Transfer learning folder names don't match the category names

I have a tiny problem where the folder names that are selected for class named are confused for the transfer learning tutorial. Could you please guide how to fix it?

*Adding the ipynb here because it could not be loaded in gist even though I uploaded it
My category names are 1,2, … , 16
./test : 135
./test/1 : 5
./test/2 : 2
./test/3 : 4
./test/4 : 63
./test/5 : 2
./test/6 : 0
./test/7 : 12
./test/8 : 8
./test/9 : 13
./test/10 : 3
./test/11 : 1
./test/12 : 3
./test/13 : 3
./test/14 : 6
./test/15 : 2
./test/16 : 8

And the accuracies I get from the tutorial are:
class 1 --> accuracy: 80.00, correct predictions: 4, all: 5
class 2 --> accuracy: 33.33, correct predictions: 1, all: 3
class 3 --> accuracy: 0.00, correct predictions: 0, all: 1
class 4 --> accuracy: 0.00, correct predictions: 0, all: 3
class 5 --> accuracy: 0.00, correct predictions: 0, all: 3
class 6 --> accuracy: 33.33, correct predictions: 2, all: 6
class 7 --> accuracy: 0.00, correct predictions: 0, all: 2
class 8 --> accuracy: 12.50, correct predictions: 1, all: 8
class 9 --> accuracy: 50.00, correct predictions: 1, all: 2
class 10 --> accuracy: 25.00, correct predictions: 1, all: 4
class 11 --> accuracy: 93.65, correct predictions: 59, all: 63
class 12 --> accuracy: 50.00, correct predictions: 1, all: 2
class 13 --> accuracy: nan, correct predictions: 0, all: 0
class 14 --> accuracy: 91.67, correct predictions: 11, all: 12
class 15 --> accuracy: 37.50, correct predictions: 3, all: 8
class 16 --> accuracy: 69.23, correct predictions: 9, all: 13
total correct: 93, total samples: 135

As you see, here class 4 is considered to be 11.
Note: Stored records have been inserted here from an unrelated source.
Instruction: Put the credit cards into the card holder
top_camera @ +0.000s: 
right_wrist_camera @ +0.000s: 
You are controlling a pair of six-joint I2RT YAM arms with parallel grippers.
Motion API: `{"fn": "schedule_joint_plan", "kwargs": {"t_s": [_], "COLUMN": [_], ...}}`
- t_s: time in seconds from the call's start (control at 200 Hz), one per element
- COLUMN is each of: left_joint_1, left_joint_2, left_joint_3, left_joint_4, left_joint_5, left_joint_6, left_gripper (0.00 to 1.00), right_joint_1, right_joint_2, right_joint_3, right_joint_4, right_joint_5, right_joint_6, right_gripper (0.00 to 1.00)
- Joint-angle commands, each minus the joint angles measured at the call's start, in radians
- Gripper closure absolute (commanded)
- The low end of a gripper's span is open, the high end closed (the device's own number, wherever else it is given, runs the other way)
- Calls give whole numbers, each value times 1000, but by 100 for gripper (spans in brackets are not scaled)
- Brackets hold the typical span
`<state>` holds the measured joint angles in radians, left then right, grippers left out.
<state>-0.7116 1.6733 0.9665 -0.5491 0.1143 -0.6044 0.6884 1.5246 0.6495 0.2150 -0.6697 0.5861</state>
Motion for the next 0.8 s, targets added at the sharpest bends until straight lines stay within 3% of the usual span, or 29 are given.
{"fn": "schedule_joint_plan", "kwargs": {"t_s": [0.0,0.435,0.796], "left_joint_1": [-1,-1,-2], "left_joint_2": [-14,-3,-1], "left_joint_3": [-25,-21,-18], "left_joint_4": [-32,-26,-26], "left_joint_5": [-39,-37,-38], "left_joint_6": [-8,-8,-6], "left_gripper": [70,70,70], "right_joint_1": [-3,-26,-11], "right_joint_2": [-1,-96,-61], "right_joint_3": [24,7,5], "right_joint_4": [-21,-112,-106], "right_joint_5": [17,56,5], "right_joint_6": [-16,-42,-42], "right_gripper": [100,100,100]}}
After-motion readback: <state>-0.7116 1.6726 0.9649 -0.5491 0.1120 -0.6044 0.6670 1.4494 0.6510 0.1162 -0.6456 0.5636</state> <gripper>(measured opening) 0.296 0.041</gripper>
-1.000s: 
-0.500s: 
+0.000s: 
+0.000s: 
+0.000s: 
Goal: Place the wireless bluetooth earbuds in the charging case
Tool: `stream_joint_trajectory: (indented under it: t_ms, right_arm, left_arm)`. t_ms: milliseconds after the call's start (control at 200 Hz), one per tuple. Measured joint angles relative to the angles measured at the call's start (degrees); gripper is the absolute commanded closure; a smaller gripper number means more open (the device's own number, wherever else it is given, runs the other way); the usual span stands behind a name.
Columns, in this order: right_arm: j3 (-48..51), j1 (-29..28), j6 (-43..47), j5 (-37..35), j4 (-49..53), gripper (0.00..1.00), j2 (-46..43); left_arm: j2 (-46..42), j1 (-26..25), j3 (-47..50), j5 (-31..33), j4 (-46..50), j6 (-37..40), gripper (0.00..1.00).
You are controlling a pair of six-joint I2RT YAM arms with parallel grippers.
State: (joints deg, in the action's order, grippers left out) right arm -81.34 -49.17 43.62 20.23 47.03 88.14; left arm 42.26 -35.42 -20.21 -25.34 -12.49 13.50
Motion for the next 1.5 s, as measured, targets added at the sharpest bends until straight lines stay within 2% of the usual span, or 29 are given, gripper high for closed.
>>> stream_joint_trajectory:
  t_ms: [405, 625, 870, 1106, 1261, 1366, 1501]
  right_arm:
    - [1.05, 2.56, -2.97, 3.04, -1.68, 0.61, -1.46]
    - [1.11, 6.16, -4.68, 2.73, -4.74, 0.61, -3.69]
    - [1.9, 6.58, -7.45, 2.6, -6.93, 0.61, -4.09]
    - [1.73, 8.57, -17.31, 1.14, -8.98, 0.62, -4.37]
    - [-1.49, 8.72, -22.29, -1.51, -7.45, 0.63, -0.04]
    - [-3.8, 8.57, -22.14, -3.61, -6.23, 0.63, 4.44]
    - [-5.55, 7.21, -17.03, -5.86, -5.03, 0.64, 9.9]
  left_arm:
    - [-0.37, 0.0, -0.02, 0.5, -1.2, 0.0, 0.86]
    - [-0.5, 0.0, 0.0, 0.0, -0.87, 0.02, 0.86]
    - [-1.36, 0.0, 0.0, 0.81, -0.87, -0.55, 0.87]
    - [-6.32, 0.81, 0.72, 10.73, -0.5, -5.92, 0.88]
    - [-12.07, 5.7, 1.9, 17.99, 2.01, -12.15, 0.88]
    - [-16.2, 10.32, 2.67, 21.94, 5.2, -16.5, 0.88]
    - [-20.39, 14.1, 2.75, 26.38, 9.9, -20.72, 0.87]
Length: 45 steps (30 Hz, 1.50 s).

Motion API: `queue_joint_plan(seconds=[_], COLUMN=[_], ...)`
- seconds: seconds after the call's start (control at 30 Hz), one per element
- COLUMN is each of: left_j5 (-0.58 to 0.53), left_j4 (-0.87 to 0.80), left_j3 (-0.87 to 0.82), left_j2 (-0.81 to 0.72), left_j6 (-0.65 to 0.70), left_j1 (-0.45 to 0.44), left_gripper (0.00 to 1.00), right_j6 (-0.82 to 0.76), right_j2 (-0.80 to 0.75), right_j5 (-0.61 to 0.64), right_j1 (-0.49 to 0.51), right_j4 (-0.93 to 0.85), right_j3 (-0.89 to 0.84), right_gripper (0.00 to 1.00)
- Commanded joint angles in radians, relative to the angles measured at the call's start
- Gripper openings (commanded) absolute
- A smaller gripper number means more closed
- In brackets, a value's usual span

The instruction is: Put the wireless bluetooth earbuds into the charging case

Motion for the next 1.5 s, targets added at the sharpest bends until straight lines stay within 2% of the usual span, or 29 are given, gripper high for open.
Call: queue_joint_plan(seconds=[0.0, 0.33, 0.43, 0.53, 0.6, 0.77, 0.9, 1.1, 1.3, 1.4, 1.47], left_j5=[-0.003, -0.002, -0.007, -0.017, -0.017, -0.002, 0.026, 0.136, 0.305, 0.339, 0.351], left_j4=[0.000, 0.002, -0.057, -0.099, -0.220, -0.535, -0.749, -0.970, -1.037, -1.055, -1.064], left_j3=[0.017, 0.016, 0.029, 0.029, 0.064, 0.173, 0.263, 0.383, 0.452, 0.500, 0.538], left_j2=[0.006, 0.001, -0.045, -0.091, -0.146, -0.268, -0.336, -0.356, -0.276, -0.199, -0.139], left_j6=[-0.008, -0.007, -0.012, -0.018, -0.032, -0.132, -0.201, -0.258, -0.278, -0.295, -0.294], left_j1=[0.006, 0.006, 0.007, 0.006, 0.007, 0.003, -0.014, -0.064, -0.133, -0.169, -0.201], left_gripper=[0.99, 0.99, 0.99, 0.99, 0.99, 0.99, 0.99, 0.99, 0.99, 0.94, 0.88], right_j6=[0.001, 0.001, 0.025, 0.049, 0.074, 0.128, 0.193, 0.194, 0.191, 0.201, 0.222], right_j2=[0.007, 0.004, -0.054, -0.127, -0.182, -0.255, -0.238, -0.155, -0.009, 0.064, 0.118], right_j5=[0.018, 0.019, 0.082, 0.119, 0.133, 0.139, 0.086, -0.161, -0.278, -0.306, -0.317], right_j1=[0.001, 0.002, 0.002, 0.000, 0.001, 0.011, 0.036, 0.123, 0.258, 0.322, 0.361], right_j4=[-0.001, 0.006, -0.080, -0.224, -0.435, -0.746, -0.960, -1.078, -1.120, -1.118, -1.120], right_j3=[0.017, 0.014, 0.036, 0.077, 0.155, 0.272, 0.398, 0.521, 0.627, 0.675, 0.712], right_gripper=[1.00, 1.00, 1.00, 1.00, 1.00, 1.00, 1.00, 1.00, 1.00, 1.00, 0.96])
The following is the part of the code used for calculating accuracies:


import ntpath
from torch.utils.data.sampler import WeightedRandomSampler

model_ft.eval()

nb_classes = 16

import torch.nn.functional as F

confusion_matrix = torch.zeros(nb_classes, nb_classes)

_classes = []
_preds = []
predicted_labels = []

class_probs = torch.Tensor()




im_paths = []
with torch.no_grad():
    for i, (inputs, classes, im_path) in enumerate(dataloaders['test']):
       

        im_paths.append(im_path)
        inputs = inputs.to(device)
        
        classes = classes.to(device)
        classes_list = classes.cpu().detach().numpy().tolist()
        _classes[:]=[i+1 for i in classes_list]
        outputs = model_ft(inputs)
        
  

        class_probs = class_probs.cuda()
        
        class_probs = torch.cat((class_probs, F.softmax(outputs, 1)))
            
        _, preds = torch.max(outputs, 1)
        preds_list = preds.cpu().detach().numpy().tolist()
        _preds[:]=[i+1 for i in preds_list]
          
        predicted_labels.append(preds.cpu().detach().numpy().tolist())
        for t, p in zip(classes.view(-1), preds.view(-1)):
                confusion_matrix[t.long(), p.long()] += 1
                
print(confusion_matrix)
per_class_accuracies = (confusion_matrix.diag()/confusion_matrix.sum(1)).cpu().detach().numpy().tolist()

print(','.join("{:2.04f}".format(x) for x in per_class_accuracies))
total_correct = 0
total = 0
for i in range(nb_classes):
    total_correct += int(confusion_matrix[i][i].numpy())
    total += int(confusion_matrix.sum(dim=1)[i].numpy())
    print("class {:d} --> accuracy: {:.2f}, correct predictions: {:d}, all: {:d}".format(i+1, (confusion_matrix.diag()/confusion_matrix.sum(1))[i]*100, int(confusion_matrix[i][i].numpy()), int(confusion_matrix.sum(dim=1)[i].numpy())))
    

print("total correct: {}, total samples: {}".format(total_correct, total))

flattened_im_paths = flattened = [item for sublist in im_paths for item in sublist]

print("length is: ", len(flattened_im_paths))
for i in range(len(flattened_im_paths)):
    class_p = class_probs[i].cpu().detach().numpy().tolist()

    print('{}, {}'.format(ntpath.basename(flattened_im_paths[i]), class_p))

Regarding the mismatch between the folders and the class predictions:
If you are using ImageFolder, the folders will be sorted internally, such that

1 - class0
10 - class1
11 - class2
...
2 - ...
20 - ...
21 - ...

You could append zeros in front of your folder names:

01 - class0
02 - class1
03 - ...

or write a custom Dataset with your custom folder - class mapping.

1 Like

Thank you so much. I confirm that zero-padding fixed the problem :slight_smile: